20年前、父とともに「凧揚げ大会」に参加するため初来日。それ以来、日本の神社仏閣や美しい風景、ハイテク技術をも生み出す奥の深い日本文化に魅了される。

現在、造形作家として、油絵、アクリル画、彫刻、陶芸、スカーフのデザインなど多岐に手がける。
流暢な日本語と明るく陽気なキャラクターで、全国に“マルタファン”が多い。
3歳~100歳まであらゆる年代の日本人の「オトモダチ」ができたこと自慢。
父のジョアン・モンカーダさんは、スペイン国立バルセロナ大美術学部名誉教授。

創作活動

1年おきに日本各地で展覧会を開催。
倉敷市では03年、05年、09年と3回、倉敷市東町の「ギャラリーはしまや」で展覧会を開催。
2010年1月から倉敷市内にアトリエを設立。

09年11月、「ギャラリーはしまや」で、マルタさんとジョアンさんの二人展を開催。ジョアンさんにとっては日本で初めての作品発表。瀬戸内海と地中海の青をモチーフにした作品を中心に、ジョアンさんの現代アート、マルタさんの陶器など計約70点が展示された。

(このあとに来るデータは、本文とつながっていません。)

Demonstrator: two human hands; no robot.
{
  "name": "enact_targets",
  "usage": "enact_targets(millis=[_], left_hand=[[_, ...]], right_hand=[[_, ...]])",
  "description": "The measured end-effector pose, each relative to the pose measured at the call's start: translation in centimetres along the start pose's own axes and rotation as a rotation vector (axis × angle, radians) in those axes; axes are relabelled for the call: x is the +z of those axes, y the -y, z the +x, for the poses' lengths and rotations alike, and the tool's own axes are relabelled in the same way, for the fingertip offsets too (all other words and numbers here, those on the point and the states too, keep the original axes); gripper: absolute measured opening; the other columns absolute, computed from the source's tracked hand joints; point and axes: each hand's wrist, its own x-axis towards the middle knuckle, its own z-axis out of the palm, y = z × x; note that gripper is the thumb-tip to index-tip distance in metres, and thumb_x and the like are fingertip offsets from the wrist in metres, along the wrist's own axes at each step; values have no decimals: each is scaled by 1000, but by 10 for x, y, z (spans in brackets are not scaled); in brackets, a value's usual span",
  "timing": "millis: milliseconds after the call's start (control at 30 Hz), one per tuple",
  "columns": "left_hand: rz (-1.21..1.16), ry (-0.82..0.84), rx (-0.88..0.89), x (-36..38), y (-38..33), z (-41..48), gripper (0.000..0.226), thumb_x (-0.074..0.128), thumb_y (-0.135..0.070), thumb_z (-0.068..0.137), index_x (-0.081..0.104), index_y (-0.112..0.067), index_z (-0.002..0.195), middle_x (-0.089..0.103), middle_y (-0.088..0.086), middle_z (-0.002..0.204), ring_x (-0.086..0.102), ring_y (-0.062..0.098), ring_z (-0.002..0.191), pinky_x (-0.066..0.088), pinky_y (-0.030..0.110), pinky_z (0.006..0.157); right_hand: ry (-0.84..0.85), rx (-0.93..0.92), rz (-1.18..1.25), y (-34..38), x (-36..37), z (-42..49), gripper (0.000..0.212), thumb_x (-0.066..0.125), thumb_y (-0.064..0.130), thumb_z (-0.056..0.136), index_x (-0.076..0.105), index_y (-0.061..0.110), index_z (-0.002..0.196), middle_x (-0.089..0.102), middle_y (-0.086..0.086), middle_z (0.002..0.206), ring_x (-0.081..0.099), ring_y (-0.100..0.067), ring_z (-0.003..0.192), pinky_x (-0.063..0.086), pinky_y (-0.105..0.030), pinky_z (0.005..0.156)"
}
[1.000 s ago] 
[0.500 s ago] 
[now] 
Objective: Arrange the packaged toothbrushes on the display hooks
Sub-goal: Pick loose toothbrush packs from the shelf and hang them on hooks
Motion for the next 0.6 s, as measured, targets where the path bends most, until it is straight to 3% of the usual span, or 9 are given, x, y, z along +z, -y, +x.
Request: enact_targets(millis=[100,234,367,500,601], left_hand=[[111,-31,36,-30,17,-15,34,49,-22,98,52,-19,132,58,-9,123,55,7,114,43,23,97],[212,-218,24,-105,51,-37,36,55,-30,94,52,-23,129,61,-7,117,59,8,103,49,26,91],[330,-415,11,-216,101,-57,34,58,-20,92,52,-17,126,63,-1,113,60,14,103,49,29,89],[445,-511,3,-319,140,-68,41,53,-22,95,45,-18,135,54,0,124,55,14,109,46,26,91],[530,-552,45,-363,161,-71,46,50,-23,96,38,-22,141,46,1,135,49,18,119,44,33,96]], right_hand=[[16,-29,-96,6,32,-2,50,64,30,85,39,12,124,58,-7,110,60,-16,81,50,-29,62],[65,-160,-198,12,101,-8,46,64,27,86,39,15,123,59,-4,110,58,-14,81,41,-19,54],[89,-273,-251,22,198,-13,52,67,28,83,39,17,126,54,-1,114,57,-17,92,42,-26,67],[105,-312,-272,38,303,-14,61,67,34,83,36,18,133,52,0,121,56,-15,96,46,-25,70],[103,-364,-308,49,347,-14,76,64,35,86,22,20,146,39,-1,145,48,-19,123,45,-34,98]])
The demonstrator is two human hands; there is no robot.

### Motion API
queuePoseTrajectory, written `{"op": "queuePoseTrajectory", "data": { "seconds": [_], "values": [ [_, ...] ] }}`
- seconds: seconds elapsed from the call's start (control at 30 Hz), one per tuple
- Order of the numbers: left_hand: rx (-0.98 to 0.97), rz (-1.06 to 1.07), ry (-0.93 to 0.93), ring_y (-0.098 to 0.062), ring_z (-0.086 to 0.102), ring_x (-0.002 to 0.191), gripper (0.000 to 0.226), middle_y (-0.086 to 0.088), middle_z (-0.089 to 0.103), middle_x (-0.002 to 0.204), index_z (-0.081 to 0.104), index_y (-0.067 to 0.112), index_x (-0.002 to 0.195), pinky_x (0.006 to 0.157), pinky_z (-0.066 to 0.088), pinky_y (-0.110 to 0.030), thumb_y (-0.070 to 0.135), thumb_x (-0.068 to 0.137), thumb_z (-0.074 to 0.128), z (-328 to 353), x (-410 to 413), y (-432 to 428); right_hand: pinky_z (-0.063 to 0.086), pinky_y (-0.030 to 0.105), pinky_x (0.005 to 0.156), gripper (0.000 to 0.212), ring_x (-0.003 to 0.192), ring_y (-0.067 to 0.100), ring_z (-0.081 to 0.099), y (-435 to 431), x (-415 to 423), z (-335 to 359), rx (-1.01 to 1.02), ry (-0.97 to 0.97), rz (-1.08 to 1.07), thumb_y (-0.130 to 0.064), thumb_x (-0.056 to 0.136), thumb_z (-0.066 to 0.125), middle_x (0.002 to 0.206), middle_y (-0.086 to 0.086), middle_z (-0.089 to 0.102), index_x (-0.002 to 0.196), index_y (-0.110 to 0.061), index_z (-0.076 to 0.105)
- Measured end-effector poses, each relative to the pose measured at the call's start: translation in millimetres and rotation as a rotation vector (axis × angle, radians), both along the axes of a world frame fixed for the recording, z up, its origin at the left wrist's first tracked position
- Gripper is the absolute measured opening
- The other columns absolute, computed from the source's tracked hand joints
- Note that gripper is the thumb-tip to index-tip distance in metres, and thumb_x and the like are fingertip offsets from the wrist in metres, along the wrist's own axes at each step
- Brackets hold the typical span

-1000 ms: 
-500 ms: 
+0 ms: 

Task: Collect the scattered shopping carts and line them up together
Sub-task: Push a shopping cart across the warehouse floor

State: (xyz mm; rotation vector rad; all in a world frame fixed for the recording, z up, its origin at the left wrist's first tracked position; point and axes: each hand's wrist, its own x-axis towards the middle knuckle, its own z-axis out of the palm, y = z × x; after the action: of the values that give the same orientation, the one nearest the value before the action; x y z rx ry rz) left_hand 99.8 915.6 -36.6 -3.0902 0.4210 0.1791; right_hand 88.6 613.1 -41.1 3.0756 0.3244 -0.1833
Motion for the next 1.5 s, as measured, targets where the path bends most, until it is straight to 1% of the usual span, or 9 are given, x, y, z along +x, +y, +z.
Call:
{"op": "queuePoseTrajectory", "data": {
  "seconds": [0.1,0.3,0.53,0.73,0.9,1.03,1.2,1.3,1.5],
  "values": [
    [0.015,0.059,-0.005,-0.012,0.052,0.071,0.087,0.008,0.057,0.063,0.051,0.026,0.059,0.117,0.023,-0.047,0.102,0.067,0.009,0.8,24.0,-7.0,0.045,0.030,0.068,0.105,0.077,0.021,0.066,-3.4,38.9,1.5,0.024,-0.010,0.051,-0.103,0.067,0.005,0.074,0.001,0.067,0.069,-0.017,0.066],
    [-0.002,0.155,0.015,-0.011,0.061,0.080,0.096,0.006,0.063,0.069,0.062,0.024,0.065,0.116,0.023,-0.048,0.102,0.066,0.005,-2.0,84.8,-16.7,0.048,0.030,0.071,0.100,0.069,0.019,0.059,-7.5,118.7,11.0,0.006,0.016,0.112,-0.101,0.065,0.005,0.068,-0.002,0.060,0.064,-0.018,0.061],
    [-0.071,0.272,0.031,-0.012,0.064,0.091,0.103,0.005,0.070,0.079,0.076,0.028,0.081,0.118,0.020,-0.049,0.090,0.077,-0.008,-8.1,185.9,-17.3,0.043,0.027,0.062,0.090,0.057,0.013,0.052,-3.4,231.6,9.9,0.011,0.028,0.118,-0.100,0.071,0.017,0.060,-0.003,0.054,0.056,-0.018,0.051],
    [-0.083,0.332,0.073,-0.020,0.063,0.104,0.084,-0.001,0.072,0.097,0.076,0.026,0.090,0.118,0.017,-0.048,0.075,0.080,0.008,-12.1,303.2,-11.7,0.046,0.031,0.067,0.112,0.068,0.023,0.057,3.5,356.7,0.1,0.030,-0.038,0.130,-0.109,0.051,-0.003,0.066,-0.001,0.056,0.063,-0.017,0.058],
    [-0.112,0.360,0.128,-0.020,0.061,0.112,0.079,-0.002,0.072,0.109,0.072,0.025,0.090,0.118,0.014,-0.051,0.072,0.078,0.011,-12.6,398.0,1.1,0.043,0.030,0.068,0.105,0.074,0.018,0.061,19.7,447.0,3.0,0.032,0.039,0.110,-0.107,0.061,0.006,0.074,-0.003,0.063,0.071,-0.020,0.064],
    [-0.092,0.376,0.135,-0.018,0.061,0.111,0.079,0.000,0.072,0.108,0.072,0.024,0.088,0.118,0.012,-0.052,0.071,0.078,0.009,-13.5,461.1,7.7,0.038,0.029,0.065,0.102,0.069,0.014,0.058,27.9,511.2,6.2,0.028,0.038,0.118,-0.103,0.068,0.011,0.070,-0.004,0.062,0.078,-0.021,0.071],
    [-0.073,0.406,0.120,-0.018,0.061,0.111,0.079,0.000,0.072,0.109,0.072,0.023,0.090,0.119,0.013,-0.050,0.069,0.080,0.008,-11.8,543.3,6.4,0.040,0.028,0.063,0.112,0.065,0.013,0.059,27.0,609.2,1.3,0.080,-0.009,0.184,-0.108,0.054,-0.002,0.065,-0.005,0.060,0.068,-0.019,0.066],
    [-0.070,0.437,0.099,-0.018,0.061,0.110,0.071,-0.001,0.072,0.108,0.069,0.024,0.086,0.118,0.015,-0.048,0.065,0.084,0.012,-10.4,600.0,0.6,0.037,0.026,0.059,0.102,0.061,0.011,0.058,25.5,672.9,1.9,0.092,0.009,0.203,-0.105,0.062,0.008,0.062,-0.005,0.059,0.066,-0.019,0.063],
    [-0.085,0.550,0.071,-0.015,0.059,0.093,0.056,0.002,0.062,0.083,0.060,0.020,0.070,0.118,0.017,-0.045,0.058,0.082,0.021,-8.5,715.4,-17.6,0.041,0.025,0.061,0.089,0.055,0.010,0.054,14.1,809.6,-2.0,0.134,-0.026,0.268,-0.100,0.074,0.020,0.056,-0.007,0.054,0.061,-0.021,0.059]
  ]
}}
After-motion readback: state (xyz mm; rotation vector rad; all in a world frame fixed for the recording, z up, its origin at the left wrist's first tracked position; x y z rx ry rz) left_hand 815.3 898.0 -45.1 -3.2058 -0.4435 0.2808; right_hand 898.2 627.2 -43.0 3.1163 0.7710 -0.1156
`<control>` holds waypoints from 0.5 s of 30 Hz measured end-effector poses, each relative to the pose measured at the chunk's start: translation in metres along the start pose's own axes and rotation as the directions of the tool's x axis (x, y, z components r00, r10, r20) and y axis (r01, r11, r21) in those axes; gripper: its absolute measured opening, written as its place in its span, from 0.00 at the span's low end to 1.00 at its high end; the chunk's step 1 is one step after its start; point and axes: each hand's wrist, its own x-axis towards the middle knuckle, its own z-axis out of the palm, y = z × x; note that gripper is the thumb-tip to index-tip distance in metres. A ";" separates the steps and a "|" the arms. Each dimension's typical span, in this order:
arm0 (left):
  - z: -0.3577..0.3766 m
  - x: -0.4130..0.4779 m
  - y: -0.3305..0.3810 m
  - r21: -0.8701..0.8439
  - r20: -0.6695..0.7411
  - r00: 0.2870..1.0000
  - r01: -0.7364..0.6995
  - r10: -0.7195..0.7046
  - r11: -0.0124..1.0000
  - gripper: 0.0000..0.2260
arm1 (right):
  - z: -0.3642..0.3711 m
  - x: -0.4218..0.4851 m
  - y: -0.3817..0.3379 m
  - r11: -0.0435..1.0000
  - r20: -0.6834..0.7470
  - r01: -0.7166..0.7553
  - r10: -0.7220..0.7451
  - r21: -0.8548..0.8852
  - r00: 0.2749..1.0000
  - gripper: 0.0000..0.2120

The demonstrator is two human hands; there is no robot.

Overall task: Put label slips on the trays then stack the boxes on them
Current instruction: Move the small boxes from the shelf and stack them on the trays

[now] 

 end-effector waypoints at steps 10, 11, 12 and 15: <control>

山や木を描いたジョアンさんのパステル画や墨絵、色付けした砂や金箔で静物を表現したマルタさんの抽象画など多彩な作品が展示され、多くの来場者を魅了。

マルタさんから見たクラシキとは?

マルタ・モンカーダ

― はじめて倉敷に来られた時の印象は?
「8年前、はじめて倉敷に足を踏み入れたとき、運河の流れる古い町並みにたちまち心が奪われました。一瞬、私の好きなイタリアの町“ヴェネティア”に来ているような錯覚をおぼえました。」

― 特に印象に残っているものは?
「倉敷民芸館で見た美しい作品、よく手入れされている店舗に並んだ伝統的な品々、市民の方々が公民館で披露されていた民謡など、思いつくだけでも本当にたくさんあります。“ここは地中海そのものだ!”と驚いた記憶が鮮明にあります。」

― 倉敷が好きだと感じたのはいつ頃?
「2003年にはじめて個展を行って以来、倉敷の人達とふれあう機会が多くなり、いくつかのお祭りにも参加しました。そして、いつの間にか、倉敷を“深く”愛してしまった自分に気づきました。(笑)」

― 最後にメッセージをお願いします。
「瀬戸内海と地中海はよく似ていてイメージが重なります。作品を通じて、倉敷とバルセロナの共通点を見つけ、親近感を持ってもらえればうれしいです。」